Avrupa’da kapitalizm, feodalizmi genel olarak iki yöntemle aşmıştır. Fransa, Belçika, Hollanda vb. gibi ülkelerin uyguladığı birinci yol, toprak mülkiyetini ağaların tekelinden çıkaran kökten devrimci demokratik bir toprak reformudur. Almanya, Polonya, İtalya, Rusya vs. gibi ülkelerin uyguladığı yol ise topraksız köylüleri vahşi kapitalizmin acımasız rekabetinin değirmenine terk ederek, onların uzun yıllar içinde acı çekerek ve sıkıntı içinde her türlü mülkiyetten yoksun bırakılarak, ağır ağır öğütülerek işçi olmalarıdır. (Proleterleşme).

Dolayısı ile 90 yıllık tarihinde henüz toprak reformunu uygulamayan Türkiye Cumhuriyeti de şimdilik bu ikinci yolu seçmiş görünüyor.
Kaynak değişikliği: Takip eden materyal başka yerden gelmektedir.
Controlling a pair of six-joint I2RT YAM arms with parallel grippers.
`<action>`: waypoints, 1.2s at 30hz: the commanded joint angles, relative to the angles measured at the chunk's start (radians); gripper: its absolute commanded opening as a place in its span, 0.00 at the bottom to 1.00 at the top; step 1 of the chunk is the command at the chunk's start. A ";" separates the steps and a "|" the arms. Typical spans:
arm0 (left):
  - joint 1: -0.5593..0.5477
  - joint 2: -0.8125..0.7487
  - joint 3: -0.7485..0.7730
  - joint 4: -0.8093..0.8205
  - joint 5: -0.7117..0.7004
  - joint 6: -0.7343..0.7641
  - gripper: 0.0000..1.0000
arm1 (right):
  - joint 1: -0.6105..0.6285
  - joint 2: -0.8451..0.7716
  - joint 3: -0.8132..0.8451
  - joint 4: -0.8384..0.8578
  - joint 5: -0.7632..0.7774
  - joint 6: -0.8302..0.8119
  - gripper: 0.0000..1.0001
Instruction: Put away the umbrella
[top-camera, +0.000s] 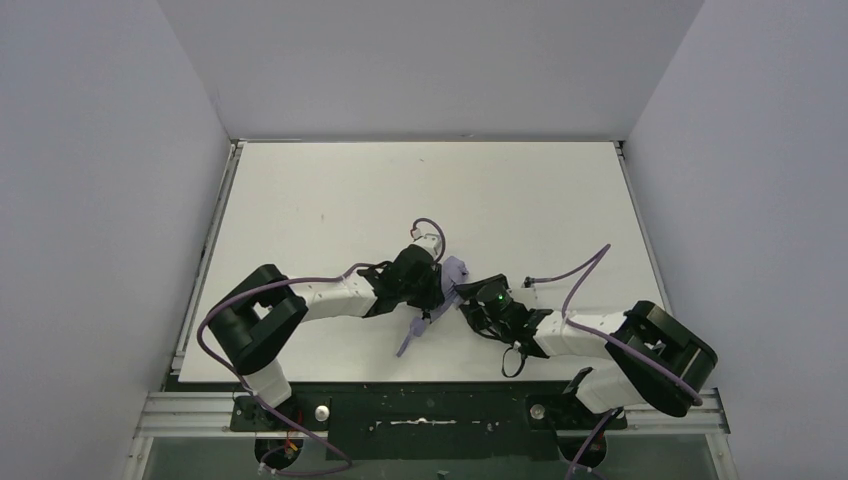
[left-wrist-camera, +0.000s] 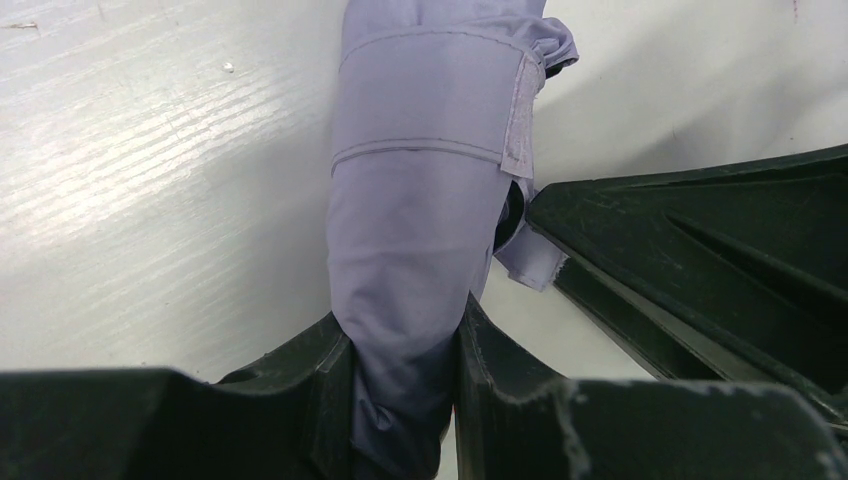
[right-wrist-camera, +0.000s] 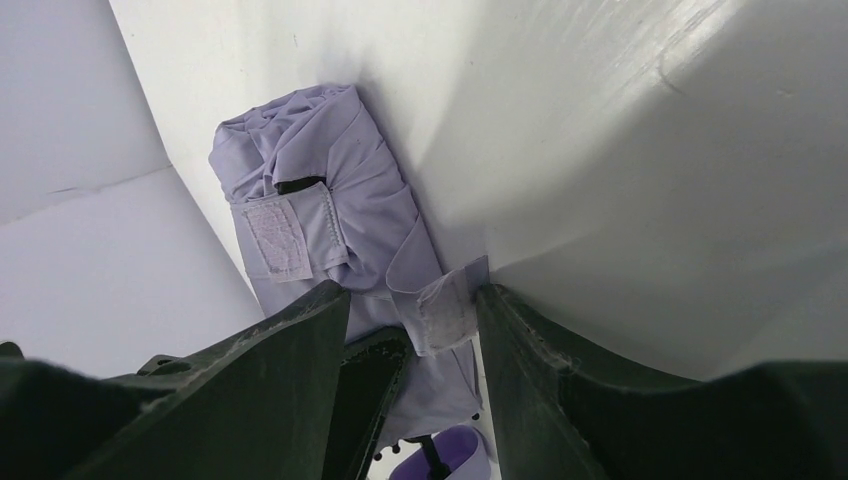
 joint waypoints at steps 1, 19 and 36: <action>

Ancak bu ikinci yol; “marabalar” gibi özgür ve eşit olamayan, ağa ve aşiretlerine mutlak itaat etmek zorunda bırakılan vatandaşlar ve Nurculuk(F. Gülen Cemaati), Nakşibendi, Süleymancılar vs. gibi tarikat şeyhlerine mutlak biat eden yurttaşlar üzerinden demokrasimizin kaliteli bir seviyeye ulaşmasına bir türlü fırsat vermiyor. Çünkü demokrasi; özgür iradeli, başı dik, onurlu ve eşit haklara sahip yurttaşların rejimidir.

Toprak ağalığı, aşiretler ve tarikatlar gibi modern toplumlardaki feodal kalıntı ve tortular; toplumda sadece demokrasiye zarar vermekle kalmıyorlar; ayrıca bu unsurlar bir ulus devlette ulusal birliğin ve ulusal güvenliğin de görünmeyen sosyal mayınları olarak işlev görüyorlar. Çünkü bu unsurlar; demokrasiyi, halka ve emekçilere özgürlük ve eşitlik tanıdığı için kendi çıkarlarına ve ayrıcalıklarına karşı görüyorlar; dolayısı ile ulusal demokratik rejimlerin aleyhine yabancı emperyalist güçlerle işbirliğine çok yatkın oluyorlar. Nitekim Cumhuriyet tarihi; neredeyse bu feodal kalıntıların, ihanet tarihidir. Bunun da ötesinde 21. yy Türkiye’sinde bile hâlâ feodalizm; sadece demokrasi karşıtlığının ve siyasi terörün kaynağı değil, aynı zamanda kan davası, töre cinayetleri, kadına karşı şiddet vs. gibi sosyal şiddet olaylarının da kaynağı ve ortamı durumundadır.  Ancak ülkemizde “irtica” ve “bölücülük” biçiminde siyasi hareketlerin dinamikleri olan, tarihten kalma bu gerici tortular; ülkemizin başına en çok emperyalizme siyasi malzeme olarak hizmet ederek bela olmaktadırlar.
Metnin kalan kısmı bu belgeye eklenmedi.